▶ **DATA RECORDS**:
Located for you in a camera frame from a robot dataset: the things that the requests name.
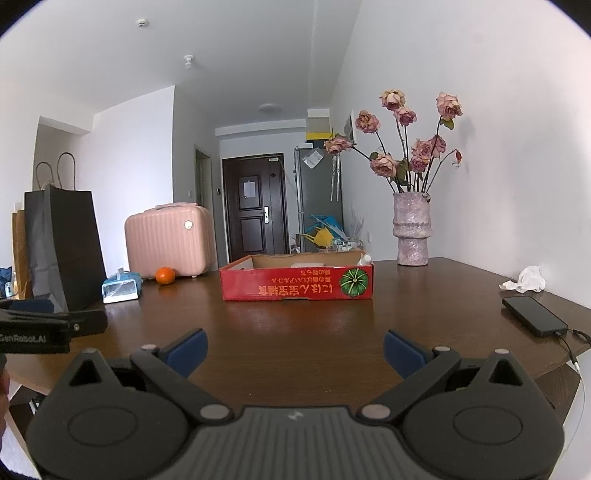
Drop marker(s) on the grey refrigerator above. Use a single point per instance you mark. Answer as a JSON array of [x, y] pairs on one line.
[[318, 198]]

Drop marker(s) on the yellow box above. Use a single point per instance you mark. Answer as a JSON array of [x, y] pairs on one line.
[[318, 134]]

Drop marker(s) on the paper note on door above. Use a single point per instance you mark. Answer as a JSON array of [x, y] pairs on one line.
[[249, 189]]

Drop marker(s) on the clear labelled plastic bottle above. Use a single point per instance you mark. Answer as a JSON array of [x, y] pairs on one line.
[[304, 265]]

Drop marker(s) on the group of small containers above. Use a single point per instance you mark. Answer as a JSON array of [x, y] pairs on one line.
[[346, 244]]

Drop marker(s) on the red cardboard box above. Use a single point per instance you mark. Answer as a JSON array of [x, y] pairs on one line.
[[277, 281]]

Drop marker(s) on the dark blue cloth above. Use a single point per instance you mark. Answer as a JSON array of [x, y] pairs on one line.
[[4, 277]]

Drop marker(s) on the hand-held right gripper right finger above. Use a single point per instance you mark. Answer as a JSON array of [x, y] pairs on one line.
[[401, 350]]

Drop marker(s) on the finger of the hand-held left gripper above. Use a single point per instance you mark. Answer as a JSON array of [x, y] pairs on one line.
[[32, 306], [83, 321]]

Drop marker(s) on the white ceiling light fixture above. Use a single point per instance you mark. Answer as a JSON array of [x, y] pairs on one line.
[[189, 61]]

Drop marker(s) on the black paper bag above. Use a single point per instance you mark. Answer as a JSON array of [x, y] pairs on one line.
[[60, 249]]

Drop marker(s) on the paper sheet on refrigerator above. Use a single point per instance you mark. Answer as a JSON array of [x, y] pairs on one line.
[[313, 159]]

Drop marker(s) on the dark brown entrance door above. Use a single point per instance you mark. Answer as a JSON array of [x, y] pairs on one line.
[[277, 207]]

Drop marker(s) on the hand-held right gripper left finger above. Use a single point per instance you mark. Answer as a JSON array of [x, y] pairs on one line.
[[187, 350]]

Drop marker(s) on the brown paper bag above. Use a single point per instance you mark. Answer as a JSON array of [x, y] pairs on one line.
[[19, 249]]

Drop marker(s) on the black smartphone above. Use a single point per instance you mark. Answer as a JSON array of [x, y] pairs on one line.
[[533, 316]]

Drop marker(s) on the white dried twigs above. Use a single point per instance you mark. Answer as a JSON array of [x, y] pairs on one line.
[[358, 226]]

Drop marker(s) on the white plastic bottle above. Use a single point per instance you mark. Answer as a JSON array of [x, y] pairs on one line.
[[364, 260]]

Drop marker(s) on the bunch of dried roses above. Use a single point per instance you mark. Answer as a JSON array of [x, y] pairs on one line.
[[385, 166]]

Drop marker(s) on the orange fruit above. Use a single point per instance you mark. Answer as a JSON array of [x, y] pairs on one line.
[[165, 276]]

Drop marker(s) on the blue tissue pack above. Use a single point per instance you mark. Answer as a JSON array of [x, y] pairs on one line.
[[121, 288]]

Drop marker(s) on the crumpled white tissue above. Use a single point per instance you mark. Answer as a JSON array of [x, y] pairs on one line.
[[528, 279]]

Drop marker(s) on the pink textured vase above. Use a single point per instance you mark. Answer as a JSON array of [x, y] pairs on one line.
[[412, 230]]

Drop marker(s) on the pink hard-shell suitcase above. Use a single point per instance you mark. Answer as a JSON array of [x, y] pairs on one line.
[[166, 240]]

▶ **TASK DETAILS**: Could the entries be output exactly as written, but without their images?

▶ **EXERCISE RESULT**:
Located for you in a camera frame from a robot dataset: the things that the requests name.
Drop marker(s) on the grey refrigerator above. Use a single point per instance you mark. Answer as a JSON array of [x, y] pairs on one line.
[[318, 198]]

Drop marker(s) on the yellow box above. Use a single point per instance you mark. Answer as a JSON array of [x, y] pairs on one line.
[[318, 134]]

Drop marker(s) on the paper note on door above. Use a single point per instance you mark. Answer as a JSON array of [x, y] pairs on one line.
[[249, 189]]

Drop marker(s) on the clear labelled plastic bottle above. Use a single point per instance you mark. Answer as a JSON array of [x, y] pairs on one line.
[[304, 265]]

Drop marker(s) on the group of small containers above. Use a single point per instance you mark. Answer as a JSON array of [x, y] pairs on one line.
[[346, 244]]

Drop marker(s) on the red cardboard box above. Use a single point per instance you mark. Answer as a JSON array of [x, y] pairs on one line.
[[277, 281]]

Drop marker(s) on the dark blue cloth above. Use a single point per instance you mark. Answer as a JSON array of [x, y] pairs on one line.
[[4, 277]]

Drop marker(s) on the hand-held right gripper right finger above. Use a single point per instance you mark. Answer as a JSON array of [x, y] pairs on one line.
[[401, 350]]

Drop marker(s) on the finger of the hand-held left gripper above. Use a single point per instance you mark. Answer as a JSON array of [x, y] pairs on one line.
[[32, 306], [83, 321]]

Drop marker(s) on the white ceiling light fixture above. Use a single point per instance you mark. Answer as a JSON array of [x, y] pairs on one line.
[[189, 61]]

Drop marker(s) on the black paper bag above. Use a single point per instance you mark. Answer as a JSON array of [x, y] pairs on one line.
[[60, 249]]

Drop marker(s) on the paper sheet on refrigerator above. Use a single point per instance you mark. Answer as a JSON array of [x, y] pairs on one line.
[[313, 159]]

Drop marker(s) on the dark brown entrance door above. Use a single point per instance you mark. Answer as a JSON array of [x, y] pairs on one line.
[[277, 207]]

Drop marker(s) on the hand-held right gripper left finger above. Use a single point per instance you mark. Answer as a JSON array of [x, y] pairs on one line.
[[187, 350]]

Drop marker(s) on the brown paper bag above. Use a single point per instance you mark. Answer as a JSON array of [x, y] pairs on one line.
[[19, 249]]

Drop marker(s) on the black smartphone above. Use a single point per instance you mark. Answer as a JSON array of [x, y] pairs on one line.
[[533, 316]]

Drop marker(s) on the white dried twigs above. Use a single point per instance you mark. Answer as a JSON array of [x, y] pairs on one line.
[[358, 226]]

Drop marker(s) on the white plastic bottle above. Use a single point per instance you mark. Answer as a JSON array of [x, y] pairs on one line.
[[364, 260]]

Drop marker(s) on the bunch of dried roses above. Use a single point per instance you mark. Answer as a JSON array of [x, y] pairs on one line.
[[385, 166]]

Drop marker(s) on the orange fruit above. Use a single point per instance you mark. Answer as a JSON array of [x, y] pairs on one line.
[[165, 276]]

Drop marker(s) on the blue tissue pack above. Use a single point per instance you mark. Answer as a JSON array of [x, y] pairs on one line.
[[121, 288]]

Drop marker(s) on the crumpled white tissue above. Use a single point per instance you mark. Answer as a JSON array of [x, y] pairs on one line.
[[528, 279]]

Drop marker(s) on the pink textured vase above. Use a single point per instance you mark. Answer as a JSON array of [x, y] pairs on one line.
[[412, 230]]

Drop marker(s) on the pink hard-shell suitcase above. Use a single point per instance you mark. Answer as a JSON array of [x, y] pairs on one line.
[[166, 240]]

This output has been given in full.